Task to complete
Copy the data that follows, character for character, minus the pictures.

Data provided
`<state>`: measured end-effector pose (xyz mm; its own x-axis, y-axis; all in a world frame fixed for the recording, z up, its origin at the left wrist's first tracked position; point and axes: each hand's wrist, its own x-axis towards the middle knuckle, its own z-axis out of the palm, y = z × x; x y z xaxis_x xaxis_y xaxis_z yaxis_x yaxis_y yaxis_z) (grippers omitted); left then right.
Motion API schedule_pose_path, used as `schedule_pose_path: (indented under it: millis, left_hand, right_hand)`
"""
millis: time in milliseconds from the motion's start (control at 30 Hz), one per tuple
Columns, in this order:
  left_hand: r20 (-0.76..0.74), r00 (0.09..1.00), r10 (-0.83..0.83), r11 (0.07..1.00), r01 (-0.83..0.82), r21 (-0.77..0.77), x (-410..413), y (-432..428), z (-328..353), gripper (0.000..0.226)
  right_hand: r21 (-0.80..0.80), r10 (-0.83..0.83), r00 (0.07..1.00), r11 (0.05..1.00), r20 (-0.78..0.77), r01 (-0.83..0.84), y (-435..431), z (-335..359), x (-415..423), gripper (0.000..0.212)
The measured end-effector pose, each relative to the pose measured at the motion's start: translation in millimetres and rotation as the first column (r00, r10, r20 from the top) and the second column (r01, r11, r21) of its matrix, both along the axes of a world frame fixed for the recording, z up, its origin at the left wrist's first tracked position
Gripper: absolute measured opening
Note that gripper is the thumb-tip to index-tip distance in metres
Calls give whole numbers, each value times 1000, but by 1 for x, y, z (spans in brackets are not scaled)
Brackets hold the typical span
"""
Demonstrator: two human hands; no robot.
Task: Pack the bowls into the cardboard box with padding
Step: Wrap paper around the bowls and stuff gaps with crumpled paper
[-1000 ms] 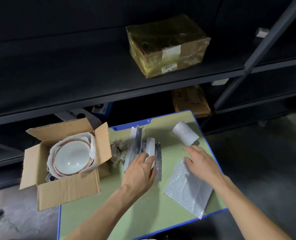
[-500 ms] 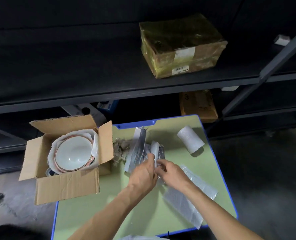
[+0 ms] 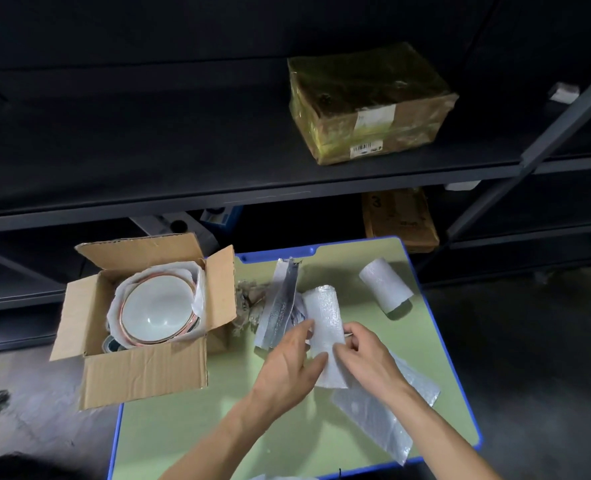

Final answer
`<state>`: measured end-effector pose (xyz mm; its own x-axis, y-axis; all in a world frame fixed for the recording, z up, its origin at the left wrist's first tracked position; point and axes: each hand's wrist, its own x-axis towards the middle knuckle, its own z-axis out of the palm, y = z × x; x y z xaxis_x xaxis_y xaxis_z yaxis_x yaxis_y yaxis_z) (grippers omitted); left then right.
Motion API schedule_pose_path, used as `schedule_pose_path: (indented under it: millis, left_hand, right_hand)`
"""
millis: time in milliseconds from the motion's start (control at 30 Hz), one per tuple
Columns, in this order:
  left_hand: r20 (-0.76..0.74), r00 (0.09..1.00), r10 (-0.83..0.83), r11 (0.07..1.00), r01 (-0.83..0.82), r21 (-0.77..0.77), x (-410..413), y (-432..428), z (-328..353), gripper (0.000..0.226)
  right_hand: r21 (-0.80..0.80), r10 (-0.83..0.83), r00 (0.07..1.00), r11 (0.05..1.00), r20 (-0.78..0.77), r01 (-0.83..0.84), y (-435..431), z (-335..359), x (-415..423), gripper (0.000..0.212)
The measured end-effector pose, each relative to the pose measured at the motion's start: translation in millimetres and rotation as the first column (r00, r10, r20 from the top) and the second column (r01, r11, r21) of its matrix, both along the axes of a world frame fixed for the recording, z up, its origin at the left wrist's first tracked position
Gripper: absolute measured opening
Note that gripper is the thumb-tip to index-tip distance in metres
Calls give whole numbers, each value times 1000, but by 1 for x, y, z (spans in brackets are not scaled)
Brackets hold the typical span
"""
Demonstrator: two human hands; no robot.
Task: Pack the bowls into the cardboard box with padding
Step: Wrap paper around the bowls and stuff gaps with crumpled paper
[-1000 ms] 
[-500 ms] 
[+0 ms] 

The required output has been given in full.